_The data_:

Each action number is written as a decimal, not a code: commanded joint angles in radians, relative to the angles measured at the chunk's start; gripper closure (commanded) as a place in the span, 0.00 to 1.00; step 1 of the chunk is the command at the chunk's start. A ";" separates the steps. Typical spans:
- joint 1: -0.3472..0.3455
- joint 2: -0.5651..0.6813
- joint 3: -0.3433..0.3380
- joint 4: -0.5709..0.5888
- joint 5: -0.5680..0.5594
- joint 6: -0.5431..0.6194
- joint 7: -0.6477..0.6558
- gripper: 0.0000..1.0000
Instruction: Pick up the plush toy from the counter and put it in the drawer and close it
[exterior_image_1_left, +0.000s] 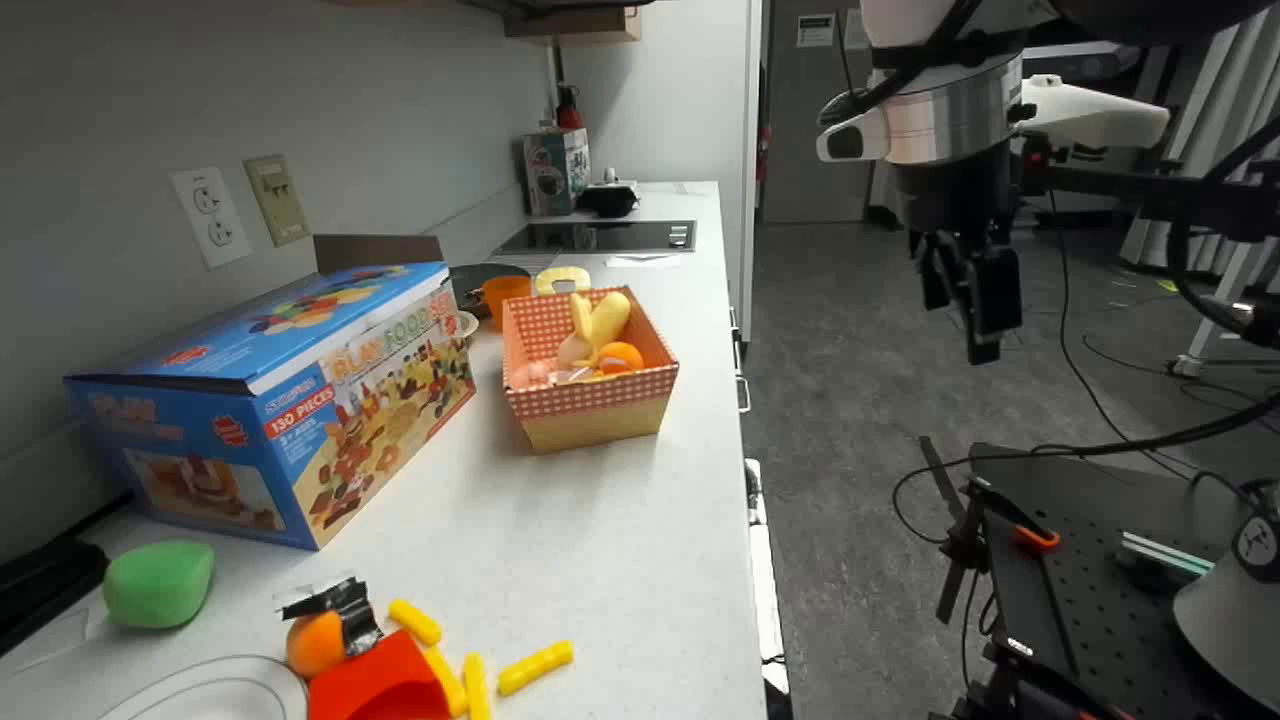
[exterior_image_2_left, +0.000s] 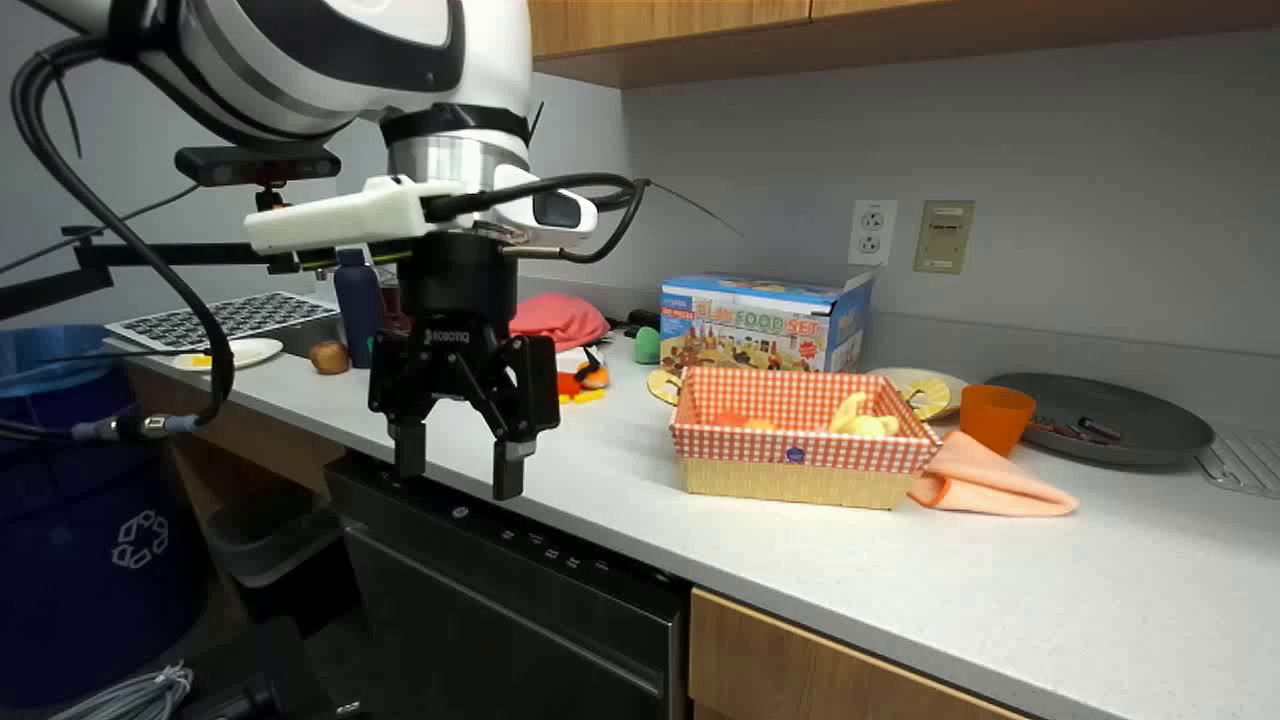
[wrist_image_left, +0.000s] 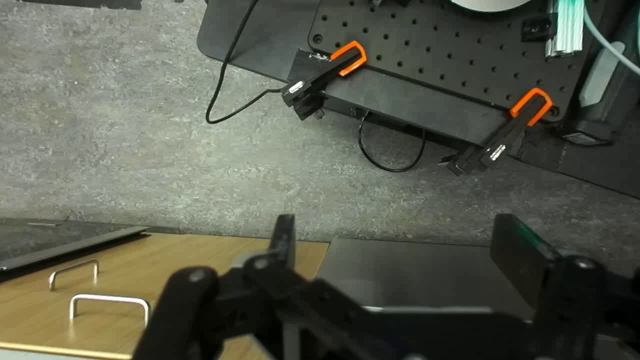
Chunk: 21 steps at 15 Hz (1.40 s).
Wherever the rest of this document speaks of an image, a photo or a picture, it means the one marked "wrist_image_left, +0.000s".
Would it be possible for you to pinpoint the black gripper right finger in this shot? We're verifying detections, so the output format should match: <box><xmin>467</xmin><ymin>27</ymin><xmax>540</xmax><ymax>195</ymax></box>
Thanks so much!
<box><xmin>489</xmin><ymin>212</ymin><xmax>640</xmax><ymax>360</ymax></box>

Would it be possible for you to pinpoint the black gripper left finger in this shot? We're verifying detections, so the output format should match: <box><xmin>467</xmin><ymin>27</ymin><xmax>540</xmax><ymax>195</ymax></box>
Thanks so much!
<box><xmin>132</xmin><ymin>214</ymin><xmax>416</xmax><ymax>360</ymax></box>

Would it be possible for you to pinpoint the wooden front kitchen drawer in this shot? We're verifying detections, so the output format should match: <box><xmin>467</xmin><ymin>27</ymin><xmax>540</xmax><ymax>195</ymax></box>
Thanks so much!
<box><xmin>0</xmin><ymin>231</ymin><xmax>329</xmax><ymax>360</ymax></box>

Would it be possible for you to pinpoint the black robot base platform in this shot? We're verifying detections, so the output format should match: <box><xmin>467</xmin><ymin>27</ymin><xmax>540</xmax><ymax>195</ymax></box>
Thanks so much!
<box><xmin>195</xmin><ymin>0</ymin><xmax>640</xmax><ymax>201</ymax></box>

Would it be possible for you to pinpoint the dark grey appliance panel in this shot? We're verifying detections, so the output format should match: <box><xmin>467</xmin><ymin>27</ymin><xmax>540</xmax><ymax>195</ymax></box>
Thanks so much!
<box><xmin>0</xmin><ymin>218</ymin><xmax>150</xmax><ymax>275</ymax></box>

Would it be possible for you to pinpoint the dark steel dishwasher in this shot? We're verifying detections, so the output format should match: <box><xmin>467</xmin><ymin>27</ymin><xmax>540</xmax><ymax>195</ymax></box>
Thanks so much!
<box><xmin>318</xmin><ymin>238</ymin><xmax>536</xmax><ymax>317</ymax></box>

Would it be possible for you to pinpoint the orange black bar clamp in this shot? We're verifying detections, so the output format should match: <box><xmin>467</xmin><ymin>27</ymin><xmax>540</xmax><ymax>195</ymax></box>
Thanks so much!
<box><xmin>280</xmin><ymin>39</ymin><xmax>369</xmax><ymax>123</ymax></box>
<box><xmin>439</xmin><ymin>87</ymin><xmax>555</xmax><ymax>178</ymax></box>

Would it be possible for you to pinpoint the grey black power box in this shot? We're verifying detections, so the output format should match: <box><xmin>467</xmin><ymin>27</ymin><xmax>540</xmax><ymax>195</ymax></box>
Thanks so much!
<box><xmin>557</xmin><ymin>39</ymin><xmax>640</xmax><ymax>149</ymax></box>

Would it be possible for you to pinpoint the teal white tube bundle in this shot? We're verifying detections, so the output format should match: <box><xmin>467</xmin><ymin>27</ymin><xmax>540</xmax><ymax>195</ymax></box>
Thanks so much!
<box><xmin>543</xmin><ymin>0</ymin><xmax>588</xmax><ymax>61</ymax></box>

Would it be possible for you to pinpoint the black perforated breadboard plate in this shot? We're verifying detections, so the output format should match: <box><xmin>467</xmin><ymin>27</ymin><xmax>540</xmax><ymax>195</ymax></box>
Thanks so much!
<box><xmin>306</xmin><ymin>0</ymin><xmax>590</xmax><ymax>125</ymax></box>

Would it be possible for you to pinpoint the silver bar cabinet handle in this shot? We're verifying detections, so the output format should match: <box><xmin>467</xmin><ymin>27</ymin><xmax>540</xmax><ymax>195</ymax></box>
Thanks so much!
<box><xmin>68</xmin><ymin>293</ymin><xmax>151</xmax><ymax>328</ymax></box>
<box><xmin>46</xmin><ymin>259</ymin><xmax>101</xmax><ymax>293</ymax></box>

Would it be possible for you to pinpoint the thin black cable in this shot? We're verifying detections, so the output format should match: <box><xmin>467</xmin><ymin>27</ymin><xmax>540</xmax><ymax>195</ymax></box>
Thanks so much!
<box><xmin>204</xmin><ymin>0</ymin><xmax>289</xmax><ymax>126</ymax></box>
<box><xmin>355</xmin><ymin>109</ymin><xmax>428</xmax><ymax>174</ymax></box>

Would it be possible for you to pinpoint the light teal cable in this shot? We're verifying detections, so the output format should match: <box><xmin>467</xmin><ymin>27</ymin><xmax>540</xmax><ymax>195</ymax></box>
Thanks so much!
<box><xmin>581</xmin><ymin>7</ymin><xmax>640</xmax><ymax>77</ymax></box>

_What you need to do_: Print all the entries again exactly as written, but without the pictures.

_Response below_:
Each action number is written as a decimal, not a code: commanded joint angles in radians, relative to the angles measured at the chunk's start; gripper closure (commanded) as a place in the span, 0.00 to 1.00; step 1 of the chunk is the command at the chunk's start. A ";" separates the steps. Typical spans:
- joint 1: -0.3472..0.3455
- joint 2: -0.5651..0.6813
- joint 3: -0.3433..0.3380
- joint 4: -0.5709..0.5888
- joint 5: -0.5680..0.5594
- joint 6: -0.5431..0.6194
- joint 7: -0.6477..0.6558
- gripper: 0.0000..1.0000
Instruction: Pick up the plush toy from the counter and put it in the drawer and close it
[exterior_image_1_left, +0.000s] 
[exterior_image_2_left, +0.000s] 
[wrist_image_left, +0.000s] 
Chunk: 21 steps at 15 Hz (1.40 s).
Wherever the rest of this document speaks of an image, a photo or a picture, it means the one marked "wrist_image_left, +0.000s".
Would it be possible for you to pinpoint the black gripper right finger in this shot? We're verifying detections, so the output format should match: <box><xmin>467</xmin><ymin>27</ymin><xmax>540</xmax><ymax>195</ymax></box>
Thanks so much!
<box><xmin>489</xmin><ymin>212</ymin><xmax>640</xmax><ymax>360</ymax></box>

Would it be possible for you to pinpoint the black gripper left finger in this shot? We're verifying detections, so the output format should match: <box><xmin>467</xmin><ymin>27</ymin><xmax>540</xmax><ymax>195</ymax></box>
Thanks so much!
<box><xmin>132</xmin><ymin>214</ymin><xmax>416</xmax><ymax>360</ymax></box>

Would it be possible for you to pinpoint the wooden front kitchen drawer in this shot? We're verifying detections, so the output format should match: <box><xmin>467</xmin><ymin>27</ymin><xmax>540</xmax><ymax>195</ymax></box>
Thanks so much!
<box><xmin>0</xmin><ymin>231</ymin><xmax>329</xmax><ymax>360</ymax></box>

Would it be possible for you to pinpoint the black robot base platform in this shot? We're verifying detections, so the output format should match: <box><xmin>467</xmin><ymin>27</ymin><xmax>540</xmax><ymax>195</ymax></box>
Thanks so much!
<box><xmin>195</xmin><ymin>0</ymin><xmax>640</xmax><ymax>201</ymax></box>

Would it be possible for you to pinpoint the dark grey appliance panel in this shot? We're verifying detections, so the output format should match: <box><xmin>467</xmin><ymin>27</ymin><xmax>540</xmax><ymax>195</ymax></box>
Thanks so much!
<box><xmin>0</xmin><ymin>218</ymin><xmax>150</xmax><ymax>275</ymax></box>

Would it be possible for you to pinpoint the dark steel dishwasher in this shot? We're verifying detections, so the output format should match: <box><xmin>467</xmin><ymin>27</ymin><xmax>540</xmax><ymax>195</ymax></box>
Thanks so much!
<box><xmin>318</xmin><ymin>238</ymin><xmax>536</xmax><ymax>317</ymax></box>

Would it be possible for you to pinpoint the orange black bar clamp in this shot? We're verifying detections, so the output format should match: <box><xmin>467</xmin><ymin>27</ymin><xmax>540</xmax><ymax>195</ymax></box>
Thanks so much!
<box><xmin>280</xmin><ymin>39</ymin><xmax>369</xmax><ymax>123</ymax></box>
<box><xmin>439</xmin><ymin>87</ymin><xmax>555</xmax><ymax>178</ymax></box>

Would it be possible for you to pinpoint the grey black power box in this shot? We're verifying detections, so the output format should match: <box><xmin>467</xmin><ymin>27</ymin><xmax>540</xmax><ymax>195</ymax></box>
Thanks so much!
<box><xmin>557</xmin><ymin>39</ymin><xmax>640</xmax><ymax>149</ymax></box>

Would it be possible for you to pinpoint the teal white tube bundle in this shot? We're verifying detections, so the output format should match: <box><xmin>467</xmin><ymin>27</ymin><xmax>540</xmax><ymax>195</ymax></box>
Thanks so much!
<box><xmin>543</xmin><ymin>0</ymin><xmax>588</xmax><ymax>61</ymax></box>

Would it be possible for you to pinpoint the black perforated breadboard plate in this shot? We're verifying detections, so the output format should match: <box><xmin>467</xmin><ymin>27</ymin><xmax>540</xmax><ymax>195</ymax></box>
Thanks so much!
<box><xmin>306</xmin><ymin>0</ymin><xmax>590</xmax><ymax>125</ymax></box>

Would it be possible for you to pinpoint the silver bar cabinet handle in this shot? We're verifying detections, so the output format should match: <box><xmin>467</xmin><ymin>27</ymin><xmax>540</xmax><ymax>195</ymax></box>
Thanks so much!
<box><xmin>68</xmin><ymin>293</ymin><xmax>151</xmax><ymax>328</ymax></box>
<box><xmin>46</xmin><ymin>259</ymin><xmax>101</xmax><ymax>293</ymax></box>

Would it be possible for you to pinpoint the thin black cable in this shot? We're verifying detections, so the output format should match: <box><xmin>467</xmin><ymin>27</ymin><xmax>540</xmax><ymax>195</ymax></box>
Thanks so much!
<box><xmin>204</xmin><ymin>0</ymin><xmax>289</xmax><ymax>126</ymax></box>
<box><xmin>355</xmin><ymin>109</ymin><xmax>428</xmax><ymax>174</ymax></box>

Would it be possible for you to pinpoint the light teal cable in this shot? We're verifying detections, so the output format should match: <box><xmin>467</xmin><ymin>27</ymin><xmax>540</xmax><ymax>195</ymax></box>
Thanks so much!
<box><xmin>581</xmin><ymin>7</ymin><xmax>640</xmax><ymax>77</ymax></box>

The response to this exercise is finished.